> TASK BRIEF
Which lines in the listing below contain the word "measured"? Copy each one.
------------
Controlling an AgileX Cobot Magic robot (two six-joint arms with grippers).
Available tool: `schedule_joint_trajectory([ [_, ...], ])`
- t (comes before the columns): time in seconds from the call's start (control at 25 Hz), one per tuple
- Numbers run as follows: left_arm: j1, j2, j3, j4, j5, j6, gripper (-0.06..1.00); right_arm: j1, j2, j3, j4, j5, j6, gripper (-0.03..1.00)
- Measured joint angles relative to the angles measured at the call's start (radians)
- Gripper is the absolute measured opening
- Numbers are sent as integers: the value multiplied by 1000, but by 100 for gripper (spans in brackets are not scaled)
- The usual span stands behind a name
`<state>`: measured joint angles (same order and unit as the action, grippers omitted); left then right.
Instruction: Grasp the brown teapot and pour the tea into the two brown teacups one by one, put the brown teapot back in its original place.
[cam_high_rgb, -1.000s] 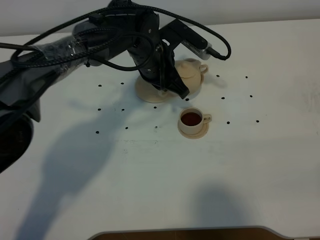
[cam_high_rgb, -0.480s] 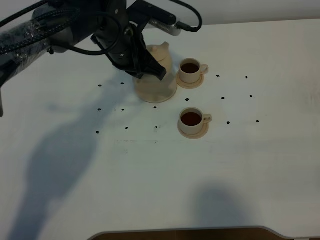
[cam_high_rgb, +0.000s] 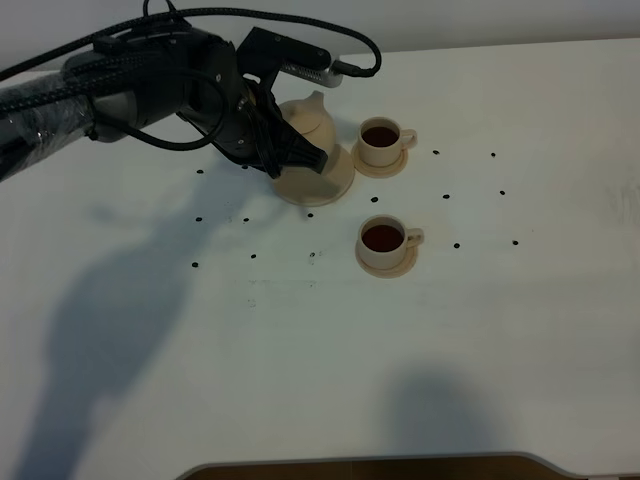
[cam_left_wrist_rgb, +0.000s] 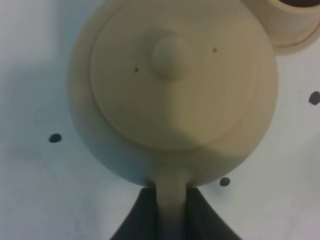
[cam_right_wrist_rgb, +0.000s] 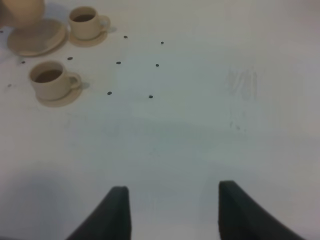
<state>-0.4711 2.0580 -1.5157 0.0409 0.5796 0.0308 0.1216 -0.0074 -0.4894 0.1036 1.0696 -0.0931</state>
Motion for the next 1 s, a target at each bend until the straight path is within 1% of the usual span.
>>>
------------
> SOLUTION BELOW
- Measured joint angles relative to the angles measured at the call's start (radians)
- Gripper is the absolute measured opening
`<state>`: measured joint angles (same order and unit as the action, grippers omitted); left then right.

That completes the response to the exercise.